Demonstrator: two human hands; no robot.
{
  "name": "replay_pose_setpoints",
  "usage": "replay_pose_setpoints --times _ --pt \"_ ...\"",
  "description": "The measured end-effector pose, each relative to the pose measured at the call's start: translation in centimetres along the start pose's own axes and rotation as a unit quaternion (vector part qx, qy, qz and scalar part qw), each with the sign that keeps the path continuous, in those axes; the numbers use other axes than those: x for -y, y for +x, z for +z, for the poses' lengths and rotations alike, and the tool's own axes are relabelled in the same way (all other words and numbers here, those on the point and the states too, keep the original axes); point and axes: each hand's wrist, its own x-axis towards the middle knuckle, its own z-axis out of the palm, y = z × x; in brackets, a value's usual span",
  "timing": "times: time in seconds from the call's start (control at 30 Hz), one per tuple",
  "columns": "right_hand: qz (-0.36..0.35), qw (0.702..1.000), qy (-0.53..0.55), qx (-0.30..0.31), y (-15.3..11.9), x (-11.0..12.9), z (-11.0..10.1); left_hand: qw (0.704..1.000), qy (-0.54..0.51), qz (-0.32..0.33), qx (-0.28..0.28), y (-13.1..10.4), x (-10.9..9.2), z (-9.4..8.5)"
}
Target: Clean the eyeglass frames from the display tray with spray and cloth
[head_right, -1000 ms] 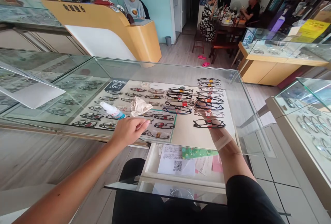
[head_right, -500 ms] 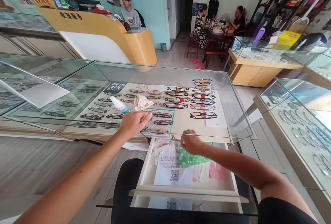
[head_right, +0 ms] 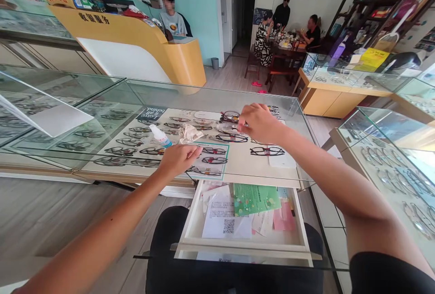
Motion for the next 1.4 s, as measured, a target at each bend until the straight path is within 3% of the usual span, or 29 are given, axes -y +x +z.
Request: replay_pose_setpoints --times 0.1,0.2,0.33,0.47,0.77,1.17,1.3,1.4 --pt "0.065 0.996 -0.060 0.026 6.9 -4.7 1.4 1.000 -0.008 0.001 -0.004 -0.1 0.0 -0.1" --pt "0.100 0.990 -0.092 0.047 11.4 -6.8 3.8 1.000 -0.014 0.001 -0.002 -0.2 0.1 -0.2" --pt "0.123 0.985 -0.107 0.056 14.7 -8.2 6.9 1.000 -0.024 0.001 0.005 -0.2 0.4 -0.2" --pt "0.126 0.983 -0.101 0.085 16.3 -9.5 9.1 1.000 -0.030 0.002 0.005 -0.3 0.6 0.0" --pt "0.128 0.982 -0.094 0.106 17.4 -11.2 10.5 1.000 -0.027 0.002 -0.010 -0.3 0.9 0.3" --pt "0.126 0.986 -0.083 0.067 14.9 -9.4 9.8 0.999 -0.025 -0.005 -0.022 -0.2 0.9 0.4" --pt "0.137 0.988 -0.077 0.014 13.9 -6.7 7.5 0.999 -0.016 -0.012 -0.025 -0.1 0.9 0.4" --pt "0.099 0.992 -0.046 -0.057 11.0 -1.2 5.8 1.000 -0.016 -0.013 -0.024 -0.2 0.7 0.3"
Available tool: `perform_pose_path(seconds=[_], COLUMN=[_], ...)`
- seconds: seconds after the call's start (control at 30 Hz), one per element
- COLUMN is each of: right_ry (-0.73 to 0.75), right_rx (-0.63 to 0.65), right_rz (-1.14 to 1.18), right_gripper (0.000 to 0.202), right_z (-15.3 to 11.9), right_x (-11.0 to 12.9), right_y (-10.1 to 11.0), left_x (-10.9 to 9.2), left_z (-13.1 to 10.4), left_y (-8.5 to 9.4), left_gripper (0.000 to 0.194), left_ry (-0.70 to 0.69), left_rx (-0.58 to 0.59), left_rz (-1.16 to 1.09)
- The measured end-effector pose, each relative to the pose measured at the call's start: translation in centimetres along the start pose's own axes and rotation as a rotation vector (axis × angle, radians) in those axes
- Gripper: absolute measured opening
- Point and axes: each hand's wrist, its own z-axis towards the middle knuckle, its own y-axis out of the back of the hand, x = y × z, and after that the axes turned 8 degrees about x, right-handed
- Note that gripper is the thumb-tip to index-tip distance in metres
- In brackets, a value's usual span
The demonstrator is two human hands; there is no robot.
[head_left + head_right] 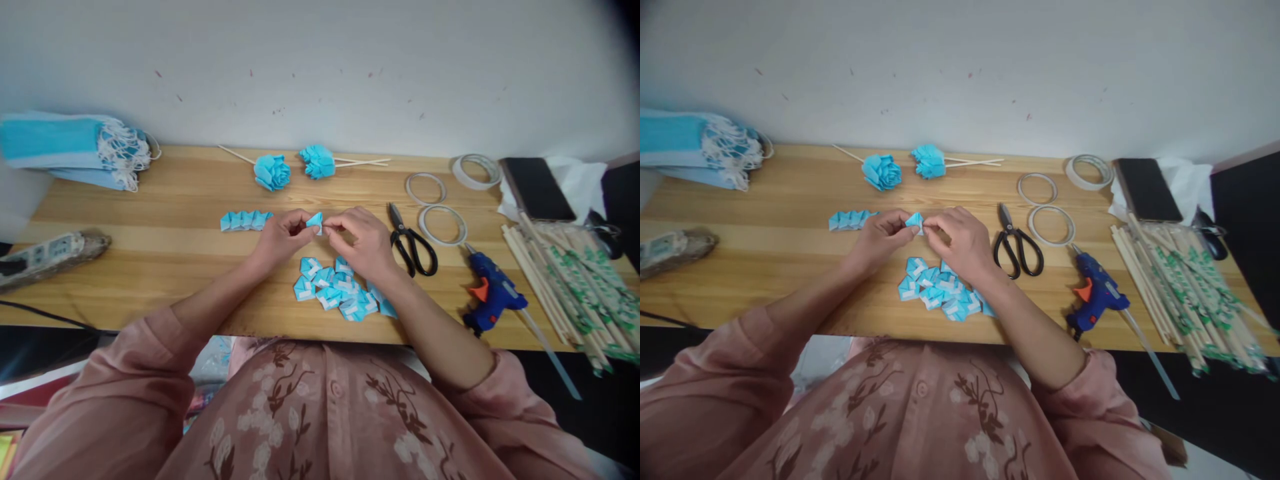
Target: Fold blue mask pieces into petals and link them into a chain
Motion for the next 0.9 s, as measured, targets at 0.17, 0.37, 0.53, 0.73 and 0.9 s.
perform_pose_path(seconds=[0.17, 0.37, 0.53, 0.73, 0.9], right_ry=[-0.014, -0.024, -0.028, -0.022, -0.028], right_rx=[0.011, 0.018, 0.018, 0.032, 0.054], right_rz=[0.021, 0.021, 0.038, 0.046, 0.049], right_gripper=[0.01, 0.011, 0.011, 0.011, 0.014], right_z=[0.06, 0.06, 0.01, 0.07, 0.02], right_x=[-0.03, -0.01, 0.0, 0.02, -0.04], right_y=[0.01, 0.01, 0.0, 0.18, 0.26], left_x=[-0.07, 0.03, -0.02, -0.25, -0.41], left_z=[-0.03, 0.02, -0.06, -0.03, -0.06], left_y=[0.08, 0.06, 0.04, 0.06, 0.04], left_gripper=[0.019, 0.019, 0.02, 0.019, 0.02], left_ry=[0.01, 0.018, 0.024, 0.027, 0.041], left_rx=[0.013, 0.007, 0.006, 0.004, -0.003], left_rz=[-0.013, -0.01, -0.013, 0.003, 0.004])
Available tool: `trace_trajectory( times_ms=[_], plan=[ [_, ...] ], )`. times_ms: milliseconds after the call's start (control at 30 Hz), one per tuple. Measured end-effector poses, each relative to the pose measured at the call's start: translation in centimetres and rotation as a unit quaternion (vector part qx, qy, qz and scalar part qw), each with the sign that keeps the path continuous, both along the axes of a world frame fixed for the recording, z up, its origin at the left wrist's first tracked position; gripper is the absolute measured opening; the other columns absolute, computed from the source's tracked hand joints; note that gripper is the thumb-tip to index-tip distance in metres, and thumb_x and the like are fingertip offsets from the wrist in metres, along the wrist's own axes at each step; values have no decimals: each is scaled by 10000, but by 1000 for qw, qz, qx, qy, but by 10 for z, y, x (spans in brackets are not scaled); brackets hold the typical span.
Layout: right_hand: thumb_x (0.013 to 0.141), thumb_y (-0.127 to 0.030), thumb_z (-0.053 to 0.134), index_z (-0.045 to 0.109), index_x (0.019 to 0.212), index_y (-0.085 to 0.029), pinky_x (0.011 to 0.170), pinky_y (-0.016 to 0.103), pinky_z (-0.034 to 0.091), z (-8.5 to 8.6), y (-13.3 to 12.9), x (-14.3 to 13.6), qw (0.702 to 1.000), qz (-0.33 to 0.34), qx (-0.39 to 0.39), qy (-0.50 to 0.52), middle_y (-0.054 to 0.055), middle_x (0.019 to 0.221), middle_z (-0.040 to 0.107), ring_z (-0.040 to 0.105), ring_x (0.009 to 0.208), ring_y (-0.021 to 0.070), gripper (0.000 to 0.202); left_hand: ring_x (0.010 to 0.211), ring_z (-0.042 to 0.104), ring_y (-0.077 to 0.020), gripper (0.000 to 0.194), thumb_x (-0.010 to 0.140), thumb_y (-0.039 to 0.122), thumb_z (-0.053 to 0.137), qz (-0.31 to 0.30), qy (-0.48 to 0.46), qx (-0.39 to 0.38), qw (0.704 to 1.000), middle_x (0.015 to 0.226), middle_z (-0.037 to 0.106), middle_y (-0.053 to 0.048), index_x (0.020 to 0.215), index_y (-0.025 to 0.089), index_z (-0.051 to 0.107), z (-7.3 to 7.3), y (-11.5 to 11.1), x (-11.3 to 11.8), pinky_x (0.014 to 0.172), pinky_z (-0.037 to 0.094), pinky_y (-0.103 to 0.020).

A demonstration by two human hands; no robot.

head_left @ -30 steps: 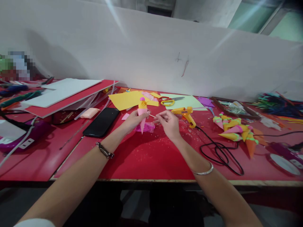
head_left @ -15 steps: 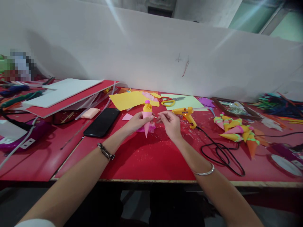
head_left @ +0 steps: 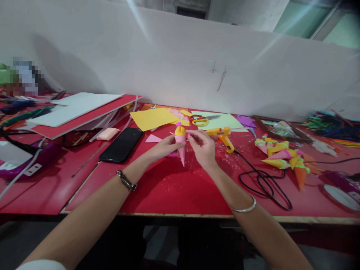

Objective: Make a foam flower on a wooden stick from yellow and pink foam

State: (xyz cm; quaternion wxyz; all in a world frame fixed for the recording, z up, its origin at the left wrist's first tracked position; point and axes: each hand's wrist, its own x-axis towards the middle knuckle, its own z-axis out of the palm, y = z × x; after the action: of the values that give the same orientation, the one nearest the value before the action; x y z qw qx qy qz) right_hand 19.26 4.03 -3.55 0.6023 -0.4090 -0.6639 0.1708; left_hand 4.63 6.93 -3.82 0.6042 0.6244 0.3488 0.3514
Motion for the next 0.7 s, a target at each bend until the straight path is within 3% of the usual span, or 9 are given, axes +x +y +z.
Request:
trace_trajectory(
  times_ms=[433,700],
  plan=[
    [781,-236,522,664,902,-294,778,291,455,-3,2,1,998,3,18,-54,14,875,549,532,848,141,195,576,522,-79,203,725,316,574,1,-16,-27,1000,663,560,-1,830,145,547,0,-4,3,566,424,-211],
    [778,-269,518,651,841,-254,793,272,464,-5,4,0,997,46,-57,17,24,934,509,515,905,133,148,612,530,-84,208,717,280,577,-15,-15,-16,1000,725,576,-9,874,146,544,-1,-4,2,562,422,-200]
  ],
)
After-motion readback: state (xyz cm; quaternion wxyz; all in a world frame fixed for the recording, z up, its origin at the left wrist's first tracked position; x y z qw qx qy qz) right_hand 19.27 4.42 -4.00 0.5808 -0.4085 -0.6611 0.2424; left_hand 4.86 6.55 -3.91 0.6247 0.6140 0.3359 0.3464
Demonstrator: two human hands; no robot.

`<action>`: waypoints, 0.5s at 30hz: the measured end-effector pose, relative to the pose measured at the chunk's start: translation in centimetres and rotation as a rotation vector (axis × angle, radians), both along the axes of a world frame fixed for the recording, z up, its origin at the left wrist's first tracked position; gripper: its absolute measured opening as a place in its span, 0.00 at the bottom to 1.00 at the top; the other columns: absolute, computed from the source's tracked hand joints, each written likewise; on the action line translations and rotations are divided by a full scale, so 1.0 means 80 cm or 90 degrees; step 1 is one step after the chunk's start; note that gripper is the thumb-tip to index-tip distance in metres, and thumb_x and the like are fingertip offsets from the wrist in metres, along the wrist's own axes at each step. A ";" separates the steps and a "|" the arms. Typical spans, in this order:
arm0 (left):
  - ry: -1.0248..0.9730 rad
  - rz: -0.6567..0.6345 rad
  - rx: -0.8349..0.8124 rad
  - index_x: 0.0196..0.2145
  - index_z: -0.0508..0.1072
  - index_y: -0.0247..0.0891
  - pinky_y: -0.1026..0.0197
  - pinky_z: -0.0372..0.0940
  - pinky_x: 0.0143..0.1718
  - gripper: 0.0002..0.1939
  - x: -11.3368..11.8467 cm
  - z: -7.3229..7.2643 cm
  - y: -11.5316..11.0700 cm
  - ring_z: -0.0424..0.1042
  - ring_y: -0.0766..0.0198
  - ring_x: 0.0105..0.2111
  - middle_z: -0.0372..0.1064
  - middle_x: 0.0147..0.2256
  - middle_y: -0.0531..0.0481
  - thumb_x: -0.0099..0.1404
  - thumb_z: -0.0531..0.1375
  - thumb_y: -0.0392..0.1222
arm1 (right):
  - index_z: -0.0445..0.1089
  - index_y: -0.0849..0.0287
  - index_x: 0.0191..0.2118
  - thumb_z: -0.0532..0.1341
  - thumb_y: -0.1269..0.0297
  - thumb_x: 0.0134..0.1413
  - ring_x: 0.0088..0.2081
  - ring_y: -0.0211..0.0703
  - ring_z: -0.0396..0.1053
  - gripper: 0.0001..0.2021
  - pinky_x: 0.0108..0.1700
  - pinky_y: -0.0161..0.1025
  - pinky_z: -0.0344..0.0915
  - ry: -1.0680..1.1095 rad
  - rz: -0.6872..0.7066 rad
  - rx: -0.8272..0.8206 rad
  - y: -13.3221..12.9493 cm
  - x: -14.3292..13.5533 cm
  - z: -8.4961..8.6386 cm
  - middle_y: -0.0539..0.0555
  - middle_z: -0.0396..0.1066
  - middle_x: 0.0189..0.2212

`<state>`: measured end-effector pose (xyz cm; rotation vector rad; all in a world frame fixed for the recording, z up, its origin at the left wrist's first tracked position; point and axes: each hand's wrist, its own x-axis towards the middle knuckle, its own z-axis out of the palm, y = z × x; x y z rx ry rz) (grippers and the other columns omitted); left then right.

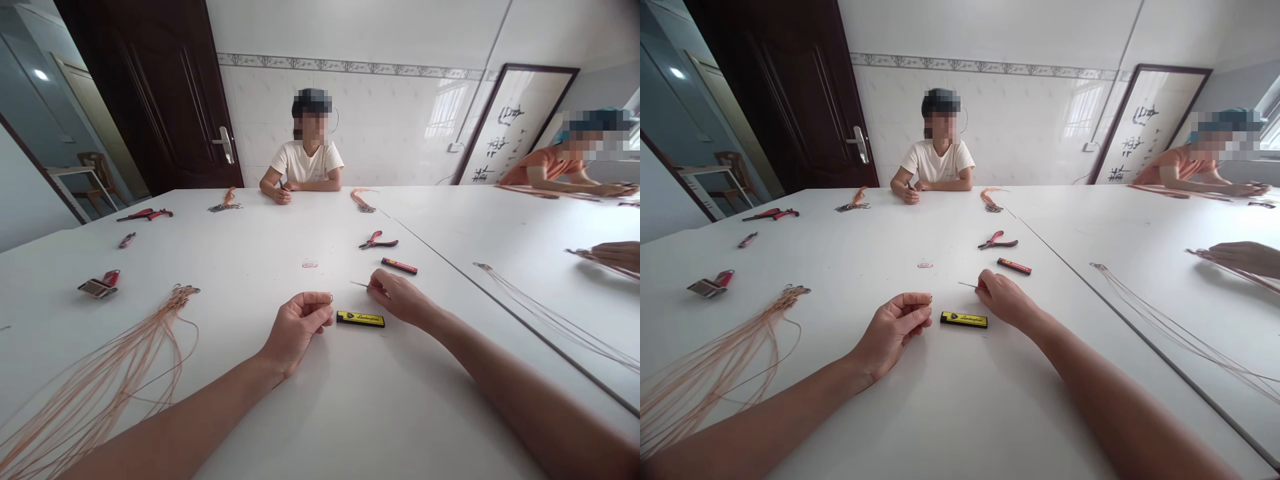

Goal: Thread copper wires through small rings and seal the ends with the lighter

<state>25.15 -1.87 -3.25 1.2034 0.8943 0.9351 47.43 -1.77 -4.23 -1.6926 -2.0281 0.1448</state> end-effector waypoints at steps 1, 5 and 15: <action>0.000 0.002 -0.002 0.33 0.72 0.38 0.63 0.58 0.31 0.12 0.000 0.000 0.000 0.66 0.67 0.29 0.67 0.30 0.50 0.49 0.62 0.43 | 0.57 0.57 0.31 0.46 0.61 0.55 0.24 0.38 0.59 0.08 0.24 0.34 0.55 0.023 0.003 0.015 -0.001 -0.003 0.001 0.50 0.63 0.23; -0.002 0.009 -0.007 0.33 0.72 0.38 0.63 0.59 0.31 0.13 0.000 0.000 0.000 0.66 0.68 0.28 0.67 0.29 0.50 0.48 0.63 0.43 | 0.56 0.57 0.45 0.44 0.59 0.58 0.25 0.38 0.62 0.13 0.27 0.35 0.57 0.062 0.009 0.072 -0.014 -0.025 0.012 0.50 0.65 0.26; -0.025 -0.004 0.005 0.31 0.71 0.38 0.64 0.57 0.29 0.10 0.002 -0.001 0.000 0.65 0.68 0.26 0.66 0.26 0.52 0.49 0.62 0.41 | 0.60 0.57 0.49 0.49 0.60 0.56 0.29 0.36 0.63 0.16 0.28 0.34 0.60 0.026 0.148 0.143 -0.037 -0.061 0.014 0.55 0.65 0.32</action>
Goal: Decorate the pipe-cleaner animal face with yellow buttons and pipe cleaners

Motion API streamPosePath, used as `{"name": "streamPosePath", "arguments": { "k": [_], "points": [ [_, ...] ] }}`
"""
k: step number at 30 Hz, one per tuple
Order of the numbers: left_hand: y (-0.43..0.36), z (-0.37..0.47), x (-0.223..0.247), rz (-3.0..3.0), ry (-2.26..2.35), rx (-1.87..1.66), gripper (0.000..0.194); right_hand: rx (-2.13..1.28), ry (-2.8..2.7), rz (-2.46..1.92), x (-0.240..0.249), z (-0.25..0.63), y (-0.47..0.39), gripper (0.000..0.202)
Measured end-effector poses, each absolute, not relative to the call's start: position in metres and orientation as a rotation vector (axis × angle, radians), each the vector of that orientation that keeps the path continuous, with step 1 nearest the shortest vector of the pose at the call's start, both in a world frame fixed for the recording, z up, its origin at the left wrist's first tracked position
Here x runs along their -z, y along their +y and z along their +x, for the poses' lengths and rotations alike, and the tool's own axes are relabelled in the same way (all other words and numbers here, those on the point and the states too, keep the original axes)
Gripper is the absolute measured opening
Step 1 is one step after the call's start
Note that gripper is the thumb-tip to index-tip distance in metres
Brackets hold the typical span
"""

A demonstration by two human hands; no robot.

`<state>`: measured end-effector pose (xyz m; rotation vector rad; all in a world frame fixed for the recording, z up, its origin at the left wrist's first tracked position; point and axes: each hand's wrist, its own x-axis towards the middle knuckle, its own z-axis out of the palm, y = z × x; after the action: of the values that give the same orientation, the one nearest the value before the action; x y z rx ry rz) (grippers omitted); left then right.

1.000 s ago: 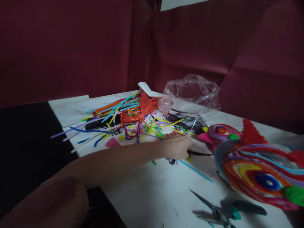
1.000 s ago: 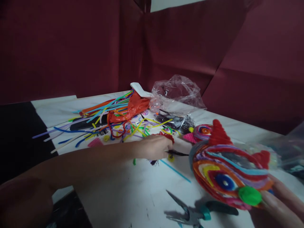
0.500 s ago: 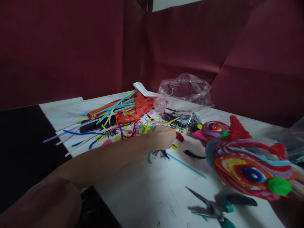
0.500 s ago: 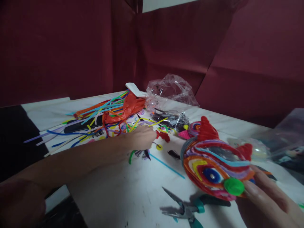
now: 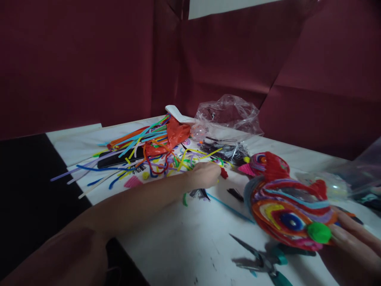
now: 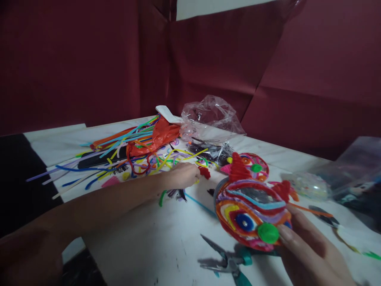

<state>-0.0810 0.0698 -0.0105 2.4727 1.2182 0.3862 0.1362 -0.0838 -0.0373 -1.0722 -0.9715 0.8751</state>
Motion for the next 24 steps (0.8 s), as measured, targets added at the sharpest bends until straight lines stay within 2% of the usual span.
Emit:
{"name": "streamPosePath", "arguments": {
  "k": [6,13,24],
  "points": [
    [0.058,-0.082,-0.007,2.026,1.138,-0.610,0.022,-0.918,-0.953,-1.089,0.050,0.145,-0.081,0.065],
    [0.026,-0.066,-0.018,1.364,0.892,-0.856,0.008,-1.000,-0.954,-1.114,0.059,0.152,-0.076,0.071],
    [0.022,-0.064,-0.015,1.341,0.811,-0.853,0.008,-0.983,-0.884,-1.170,0.068,0.151,-0.077,0.069]
  ]
}}
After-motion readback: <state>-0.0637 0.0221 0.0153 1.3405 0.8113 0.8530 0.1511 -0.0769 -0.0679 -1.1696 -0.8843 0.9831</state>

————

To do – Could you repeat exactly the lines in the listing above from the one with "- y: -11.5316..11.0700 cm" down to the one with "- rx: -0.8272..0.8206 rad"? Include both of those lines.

Written solution –
  - y: -11.5316..11.0700 cm
  - ring_z: -0.0424..0.1042
  - ring_y: -0.0766..0.0198
  - ring_x: 0.0105..0.2111
  - middle_z: -0.0372..0.1064
  - middle_x: 0.0147..0.2256
  - middle_y: -0.0531..0.0481
  - thumb_x: -0.0099..0.1404
  - thumb_z: -0.0531..0.1375
  - thumb_y: -0.0392..0.1222
arm1 (right):
  - index_z: -0.0445..0.1089
  - index_y: -0.0849..0.0287
  - index_x: 0.0191..0.2118
  - thumb_z: -0.0532..0.1341
  - thumb_y: -0.1269..0.0297
  - thumb_x: 0.0134..0.1413
  - ring_x: 0.0088..0.2081
  - ring_y: -0.0211..0.0703
  - ring_z: -0.0396..0.1053
  - gripper: 0.0001..0.2021
  - pinky_x: 0.0108..0.1700
  - pinky_y: -0.0161..0.1025
  - pinky_z: -0.0344..0.0915
  - ry: -1.0680..1.1095 rad
  - rz: -0.6872..0.7066 rad
  - rx: -0.8272..0.8206 rad

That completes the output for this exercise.